El alza del crudo por encima de los 100 USD actúa como un verdadero lastre. Alimenta las expectativas de inflación, retrasa los recortes de tipos y pesa sobre la confianza de los consumidores. La Fed lo reconoció implícitamente la semana pasada: a pesar de que el mercado laboral se deteriora progresivamente, sigue estando maniatada. El escenario de distensión monetaria se ha pospuesto, y ahora solo se contempla una única bajada en 2026.

El mensaje de los tipos es coherente: los rendimientos a largo plazo no están ejerciendo su papel de refugio, penalizados por el repunte de las expectativas de inflación. Al mismo tiempo, el dólar duda en imponerse como valor refugio, señal de que el mercado percibe el choque petrolero como inflacionista más que recesivo en este punto. Los diferenciales de inflación se mantienen contenidos, lo que refleja una convicción dominante: el choque podría ser temporal.

No obstante, el mercado de renta variable no cede. A pesar de una corrección cercana al 10% en Estados Unidos, los índices resisten. Los fundamentales siguen siendo sólidos: el crecimiento mundial continúa en expansión, los beneficios progresan y las economías son estructuralmente menos dependientes de la energía que antes. Estados Unidos, ahora exportador neto, amortigua en parte el impacto, mientras que Europa acusa el golpe con mayor fuerza.

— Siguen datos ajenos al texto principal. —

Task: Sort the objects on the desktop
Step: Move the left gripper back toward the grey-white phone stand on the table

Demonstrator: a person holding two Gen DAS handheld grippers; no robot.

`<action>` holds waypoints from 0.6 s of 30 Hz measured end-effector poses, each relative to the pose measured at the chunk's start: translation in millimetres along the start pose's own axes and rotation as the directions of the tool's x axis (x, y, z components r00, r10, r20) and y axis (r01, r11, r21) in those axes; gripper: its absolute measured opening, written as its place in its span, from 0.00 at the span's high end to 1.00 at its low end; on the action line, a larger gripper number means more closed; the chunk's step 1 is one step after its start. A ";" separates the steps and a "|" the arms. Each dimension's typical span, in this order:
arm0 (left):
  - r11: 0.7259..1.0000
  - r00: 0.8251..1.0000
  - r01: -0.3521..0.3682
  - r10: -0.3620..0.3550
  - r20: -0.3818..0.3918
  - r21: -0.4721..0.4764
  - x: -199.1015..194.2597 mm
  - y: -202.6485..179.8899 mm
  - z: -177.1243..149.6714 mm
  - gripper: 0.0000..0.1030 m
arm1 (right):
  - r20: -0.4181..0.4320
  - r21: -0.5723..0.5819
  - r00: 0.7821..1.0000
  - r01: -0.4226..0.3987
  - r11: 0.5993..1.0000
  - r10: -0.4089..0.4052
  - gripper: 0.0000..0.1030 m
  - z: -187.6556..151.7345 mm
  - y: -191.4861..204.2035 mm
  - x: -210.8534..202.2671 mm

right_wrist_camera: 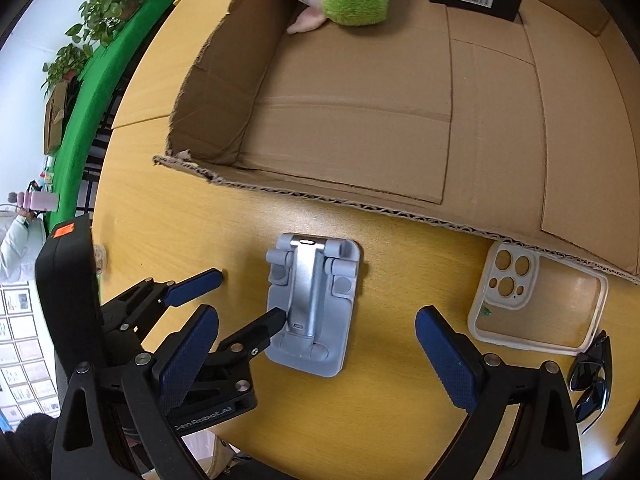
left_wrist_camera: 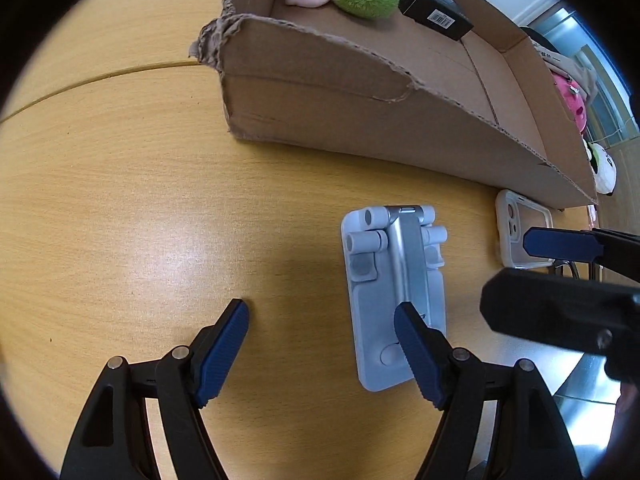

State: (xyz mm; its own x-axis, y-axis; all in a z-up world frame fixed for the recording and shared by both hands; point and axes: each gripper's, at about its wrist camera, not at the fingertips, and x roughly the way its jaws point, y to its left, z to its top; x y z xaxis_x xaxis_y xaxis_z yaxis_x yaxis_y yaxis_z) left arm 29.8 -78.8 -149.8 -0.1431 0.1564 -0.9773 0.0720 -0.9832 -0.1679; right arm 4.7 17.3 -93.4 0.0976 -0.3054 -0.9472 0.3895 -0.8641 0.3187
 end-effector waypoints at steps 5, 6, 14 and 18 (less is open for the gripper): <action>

La clave sigue siendo, por tanto, el petróleo. Una permanencia duradera por encima de los 100 dólares terminaría por lastrar el crecimiento y podría desencadenar un verdadero mercado bajista. Por el contrario, cualquier señal de desescalada o de reapertura del estrecho de Ormuz provocaría probablemente un rápido retroceso de los precios de la energía y un rebote de los activos de riesgo.

A corto plazo, los mercados parecen haber alcanzado una fase de capitulación técnica, sin activar aún una recuperación franca. El pesimismo es extremo, pero la demanda sigue siendo insuficiente para validar un suelo. Como suele ocurrir, no serán ni los discursos ni los escenarios los que marquen la diferencia, sino los precios.

Técnicamente, el EUR/USD ha repuntado hasta chocar con su objetivo de recuperación en 1,16/1,1665 y parece querer iniciar, idealmente, una última oleada bajista hacia los 1,1315/1,1290. En cuanto a las divisas de materias primas, el USD/CAD está cerca de un punto de giro en 1,3770, mientras que el aussie acaba de romper su soporte en 0,6965, al tiempo que el kiwi ha frenado en los 0,5885 para una continuación de la tendencia a la baja.